Work to complete: Lines holding the word "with" in the material below: count them and write the number alone.

Provided material:
________
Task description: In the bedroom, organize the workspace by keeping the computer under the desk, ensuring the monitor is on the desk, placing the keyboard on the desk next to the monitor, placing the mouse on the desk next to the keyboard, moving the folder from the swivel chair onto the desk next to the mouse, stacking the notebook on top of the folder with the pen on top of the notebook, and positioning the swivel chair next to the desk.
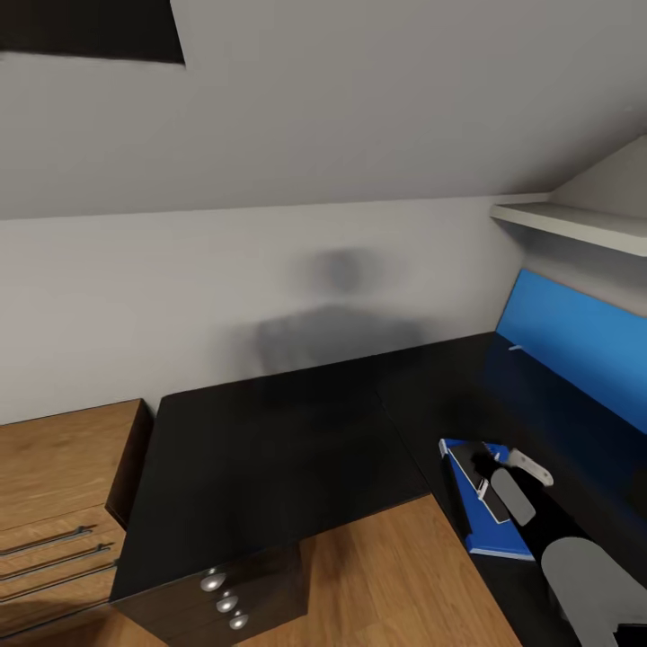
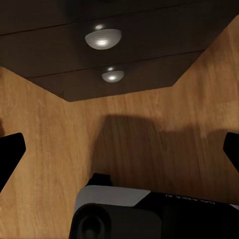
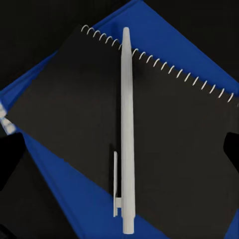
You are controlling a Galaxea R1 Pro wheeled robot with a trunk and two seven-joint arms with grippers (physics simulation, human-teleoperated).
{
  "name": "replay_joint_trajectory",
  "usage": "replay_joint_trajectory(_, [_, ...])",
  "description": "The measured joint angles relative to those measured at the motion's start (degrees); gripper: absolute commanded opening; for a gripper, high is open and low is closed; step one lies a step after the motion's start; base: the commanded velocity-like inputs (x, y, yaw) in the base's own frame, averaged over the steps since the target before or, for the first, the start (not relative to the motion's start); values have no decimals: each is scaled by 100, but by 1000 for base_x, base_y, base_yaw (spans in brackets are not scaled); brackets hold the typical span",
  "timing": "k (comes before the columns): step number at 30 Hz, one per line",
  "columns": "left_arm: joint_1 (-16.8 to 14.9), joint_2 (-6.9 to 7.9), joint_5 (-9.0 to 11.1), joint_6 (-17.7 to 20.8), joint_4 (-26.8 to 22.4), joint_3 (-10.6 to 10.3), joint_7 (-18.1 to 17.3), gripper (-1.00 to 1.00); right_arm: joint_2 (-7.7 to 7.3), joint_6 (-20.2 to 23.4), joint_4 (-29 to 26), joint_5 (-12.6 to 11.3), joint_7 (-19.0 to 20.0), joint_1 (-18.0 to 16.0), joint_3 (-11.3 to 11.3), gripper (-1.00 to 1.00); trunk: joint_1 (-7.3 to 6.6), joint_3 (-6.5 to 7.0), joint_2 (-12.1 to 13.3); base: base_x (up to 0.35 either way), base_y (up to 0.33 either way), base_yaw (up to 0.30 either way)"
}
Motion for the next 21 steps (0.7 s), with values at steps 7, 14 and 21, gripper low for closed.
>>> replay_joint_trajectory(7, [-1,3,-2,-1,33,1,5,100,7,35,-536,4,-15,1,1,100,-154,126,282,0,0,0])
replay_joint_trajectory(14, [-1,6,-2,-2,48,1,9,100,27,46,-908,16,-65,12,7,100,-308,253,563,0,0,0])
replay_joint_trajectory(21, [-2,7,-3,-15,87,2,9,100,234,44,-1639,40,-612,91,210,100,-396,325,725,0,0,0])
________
Result of this task: 3